Kringg..
Kringg..
Suara belum sekolah yang menandakan telah berakhirnya pelajaran di hari itu, membuat banyak para pelajar segera mengemas barang-barangnya dan bersiap untuk pulang. Ya, pulang ke rumah.
Namun, hal itu berbeda dengan Adinda. Kejadian beberapa minggu lalu yang berhasil merenggut nyawa satu-satunya orang yang ia jadikan alasan hidup di dunia.
Saat mendengar bel berdentang, bukan langsung mengemasi barang-barang yang ia lakukan. Melainkan menyembunyikan kepalanya pada lipatan tangan yang ia buat.
Setelah keadaan kelas yang semula gaduh karena berebut keluar menjadi hening, barulah jemari Adinda yang lentik itu mulai memasukkan buku dan alat tulisnya kedalam tas gendongnya lalu keluar dari kelas.
Keadaan sekolah yang sudah sepi seakan mempertegas bahwa dia hanya seorang diri di bumi.

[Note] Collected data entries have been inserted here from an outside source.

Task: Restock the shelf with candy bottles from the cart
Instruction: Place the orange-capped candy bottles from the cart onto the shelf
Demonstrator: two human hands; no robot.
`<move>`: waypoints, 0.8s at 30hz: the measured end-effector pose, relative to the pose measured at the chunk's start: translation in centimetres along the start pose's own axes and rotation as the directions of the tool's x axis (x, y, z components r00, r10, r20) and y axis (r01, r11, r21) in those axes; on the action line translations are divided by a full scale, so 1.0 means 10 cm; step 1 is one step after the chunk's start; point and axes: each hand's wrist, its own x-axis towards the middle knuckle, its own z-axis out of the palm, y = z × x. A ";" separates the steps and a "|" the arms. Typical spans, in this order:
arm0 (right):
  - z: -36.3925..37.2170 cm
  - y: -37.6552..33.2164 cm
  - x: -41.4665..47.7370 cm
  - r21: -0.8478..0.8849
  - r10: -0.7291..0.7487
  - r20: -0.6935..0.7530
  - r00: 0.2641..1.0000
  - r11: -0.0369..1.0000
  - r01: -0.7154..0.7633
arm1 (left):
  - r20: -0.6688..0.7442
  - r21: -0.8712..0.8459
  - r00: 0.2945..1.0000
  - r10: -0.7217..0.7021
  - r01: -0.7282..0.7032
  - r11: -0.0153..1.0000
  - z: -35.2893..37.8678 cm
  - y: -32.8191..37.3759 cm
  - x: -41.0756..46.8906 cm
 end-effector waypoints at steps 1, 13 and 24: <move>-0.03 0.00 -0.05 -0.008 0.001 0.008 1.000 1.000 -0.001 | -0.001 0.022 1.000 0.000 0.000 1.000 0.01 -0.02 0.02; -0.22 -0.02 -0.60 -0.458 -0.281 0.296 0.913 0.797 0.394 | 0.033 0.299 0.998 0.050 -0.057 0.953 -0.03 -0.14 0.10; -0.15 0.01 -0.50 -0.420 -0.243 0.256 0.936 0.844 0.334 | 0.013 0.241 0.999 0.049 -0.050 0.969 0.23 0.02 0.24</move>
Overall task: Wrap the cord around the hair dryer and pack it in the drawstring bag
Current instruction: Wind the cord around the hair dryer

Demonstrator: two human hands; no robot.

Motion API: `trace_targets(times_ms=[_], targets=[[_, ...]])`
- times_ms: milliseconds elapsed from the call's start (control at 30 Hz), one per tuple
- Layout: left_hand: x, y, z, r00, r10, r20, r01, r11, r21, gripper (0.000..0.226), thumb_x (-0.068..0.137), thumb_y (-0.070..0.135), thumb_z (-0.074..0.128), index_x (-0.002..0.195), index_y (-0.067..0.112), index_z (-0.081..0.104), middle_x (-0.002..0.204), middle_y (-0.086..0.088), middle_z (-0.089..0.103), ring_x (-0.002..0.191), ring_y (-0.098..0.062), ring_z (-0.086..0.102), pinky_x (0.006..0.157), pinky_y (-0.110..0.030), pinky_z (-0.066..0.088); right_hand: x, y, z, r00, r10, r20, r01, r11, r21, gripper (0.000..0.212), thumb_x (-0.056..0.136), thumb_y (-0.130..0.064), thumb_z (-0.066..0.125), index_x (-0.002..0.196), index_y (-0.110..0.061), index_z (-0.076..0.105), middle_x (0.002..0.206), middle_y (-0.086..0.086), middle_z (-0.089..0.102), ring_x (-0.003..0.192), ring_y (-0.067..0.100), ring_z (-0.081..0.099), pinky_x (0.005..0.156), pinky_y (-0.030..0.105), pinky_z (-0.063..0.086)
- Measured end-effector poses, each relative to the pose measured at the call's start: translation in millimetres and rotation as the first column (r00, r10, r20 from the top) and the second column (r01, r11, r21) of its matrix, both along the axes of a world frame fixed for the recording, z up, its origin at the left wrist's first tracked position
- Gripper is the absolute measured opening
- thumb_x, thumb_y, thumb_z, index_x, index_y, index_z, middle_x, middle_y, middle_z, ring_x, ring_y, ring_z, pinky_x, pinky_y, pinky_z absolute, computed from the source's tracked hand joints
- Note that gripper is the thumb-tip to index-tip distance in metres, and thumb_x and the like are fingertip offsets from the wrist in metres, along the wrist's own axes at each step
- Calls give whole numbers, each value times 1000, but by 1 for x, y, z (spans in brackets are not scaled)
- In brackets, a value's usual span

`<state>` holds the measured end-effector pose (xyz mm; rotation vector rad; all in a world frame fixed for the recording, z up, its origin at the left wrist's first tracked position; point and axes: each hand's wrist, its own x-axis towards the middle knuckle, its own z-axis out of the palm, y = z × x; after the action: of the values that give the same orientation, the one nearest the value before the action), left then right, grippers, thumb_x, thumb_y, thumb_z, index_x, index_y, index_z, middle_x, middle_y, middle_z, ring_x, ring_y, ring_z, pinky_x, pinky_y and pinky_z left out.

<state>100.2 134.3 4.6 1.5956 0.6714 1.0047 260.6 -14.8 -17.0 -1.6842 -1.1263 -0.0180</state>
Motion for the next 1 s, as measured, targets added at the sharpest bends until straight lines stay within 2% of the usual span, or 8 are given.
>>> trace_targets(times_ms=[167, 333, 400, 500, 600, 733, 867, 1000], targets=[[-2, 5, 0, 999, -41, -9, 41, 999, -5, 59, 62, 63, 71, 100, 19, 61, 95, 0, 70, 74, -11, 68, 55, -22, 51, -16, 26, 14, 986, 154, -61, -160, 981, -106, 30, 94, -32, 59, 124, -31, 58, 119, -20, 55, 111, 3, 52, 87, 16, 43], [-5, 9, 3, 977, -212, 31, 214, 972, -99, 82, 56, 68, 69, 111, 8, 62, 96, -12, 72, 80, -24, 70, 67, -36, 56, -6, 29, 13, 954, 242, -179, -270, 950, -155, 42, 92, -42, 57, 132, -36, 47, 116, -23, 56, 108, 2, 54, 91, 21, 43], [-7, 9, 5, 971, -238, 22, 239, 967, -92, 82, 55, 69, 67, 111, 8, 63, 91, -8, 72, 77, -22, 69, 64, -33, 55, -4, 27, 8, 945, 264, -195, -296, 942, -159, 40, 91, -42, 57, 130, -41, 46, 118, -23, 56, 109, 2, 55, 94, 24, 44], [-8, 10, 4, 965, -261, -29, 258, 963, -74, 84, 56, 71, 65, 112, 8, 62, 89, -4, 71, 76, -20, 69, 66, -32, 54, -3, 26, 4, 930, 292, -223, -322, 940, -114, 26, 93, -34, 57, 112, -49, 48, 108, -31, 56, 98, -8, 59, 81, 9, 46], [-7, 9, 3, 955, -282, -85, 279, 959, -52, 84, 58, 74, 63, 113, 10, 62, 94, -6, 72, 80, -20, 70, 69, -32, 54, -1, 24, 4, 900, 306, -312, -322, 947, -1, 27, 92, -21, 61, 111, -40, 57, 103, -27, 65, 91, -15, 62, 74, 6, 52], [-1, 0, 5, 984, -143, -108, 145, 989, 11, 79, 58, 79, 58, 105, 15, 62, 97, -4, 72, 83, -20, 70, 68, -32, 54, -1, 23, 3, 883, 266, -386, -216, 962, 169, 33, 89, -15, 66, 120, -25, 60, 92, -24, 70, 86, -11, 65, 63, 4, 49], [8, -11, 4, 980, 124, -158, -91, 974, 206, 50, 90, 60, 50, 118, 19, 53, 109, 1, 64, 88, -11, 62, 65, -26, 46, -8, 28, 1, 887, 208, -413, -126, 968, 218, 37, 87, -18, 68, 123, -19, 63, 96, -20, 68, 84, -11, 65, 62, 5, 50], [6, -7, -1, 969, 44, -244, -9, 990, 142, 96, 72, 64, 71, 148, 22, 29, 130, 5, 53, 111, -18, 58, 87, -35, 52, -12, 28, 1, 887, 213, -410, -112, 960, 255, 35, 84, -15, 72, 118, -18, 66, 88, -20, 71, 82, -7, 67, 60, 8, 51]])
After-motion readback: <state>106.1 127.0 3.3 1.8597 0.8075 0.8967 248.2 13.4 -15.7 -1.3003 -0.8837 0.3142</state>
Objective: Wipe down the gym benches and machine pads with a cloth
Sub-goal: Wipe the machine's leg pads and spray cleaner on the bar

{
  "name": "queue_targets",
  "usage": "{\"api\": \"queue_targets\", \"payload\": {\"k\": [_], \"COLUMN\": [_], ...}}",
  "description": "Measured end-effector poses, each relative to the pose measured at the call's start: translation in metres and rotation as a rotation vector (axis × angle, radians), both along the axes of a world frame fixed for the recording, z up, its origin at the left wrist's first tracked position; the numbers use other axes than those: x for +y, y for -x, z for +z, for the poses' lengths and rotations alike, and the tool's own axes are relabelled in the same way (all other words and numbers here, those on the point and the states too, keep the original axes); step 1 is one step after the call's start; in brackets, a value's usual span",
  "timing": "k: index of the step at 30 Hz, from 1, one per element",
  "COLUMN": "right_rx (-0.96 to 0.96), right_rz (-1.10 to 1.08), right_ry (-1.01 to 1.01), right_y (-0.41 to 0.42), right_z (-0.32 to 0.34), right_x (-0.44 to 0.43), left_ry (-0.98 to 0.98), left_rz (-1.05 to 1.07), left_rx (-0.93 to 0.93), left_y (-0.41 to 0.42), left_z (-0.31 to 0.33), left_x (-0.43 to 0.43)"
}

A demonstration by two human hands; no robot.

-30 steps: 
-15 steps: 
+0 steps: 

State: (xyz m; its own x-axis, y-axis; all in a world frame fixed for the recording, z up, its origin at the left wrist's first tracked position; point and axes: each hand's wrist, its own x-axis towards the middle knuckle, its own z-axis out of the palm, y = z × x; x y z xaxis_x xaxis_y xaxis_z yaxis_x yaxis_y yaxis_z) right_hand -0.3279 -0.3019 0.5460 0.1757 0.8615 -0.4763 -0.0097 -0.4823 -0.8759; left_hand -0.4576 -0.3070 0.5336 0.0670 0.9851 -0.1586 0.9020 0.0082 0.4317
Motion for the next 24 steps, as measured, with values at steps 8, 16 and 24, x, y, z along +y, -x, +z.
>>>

Langkahnya yang terasa semakin lemah dan seakan tak memiliki sebuah arah. Hingga saat ia mendongak, terlihat sebuah gapura yang bertuliskan pemakaman umum di sana.
Dengan langkah pelan, Adira mulai memasuki makam itu. Berjalan lumayan jauh dari gapura, tempat pintu masuk pemakaman ini.
Langkah kakinya berhenti ketika nisan bertuliskan 'Adera Maharani' berada tepat dihadapannya.
Tatapan mata yang sebelumnya kosong dan seperti tak tersentuh barang sedetik pun itu, perlahan mulai memburam. Adinda mulai berjalan ke samping makam Adera. Dengan memposisikan diri berjongkok disamping gundukan tanah itu, Adinda bergumam lirih, "kenapa tinggalin aku sendiri sih Ra."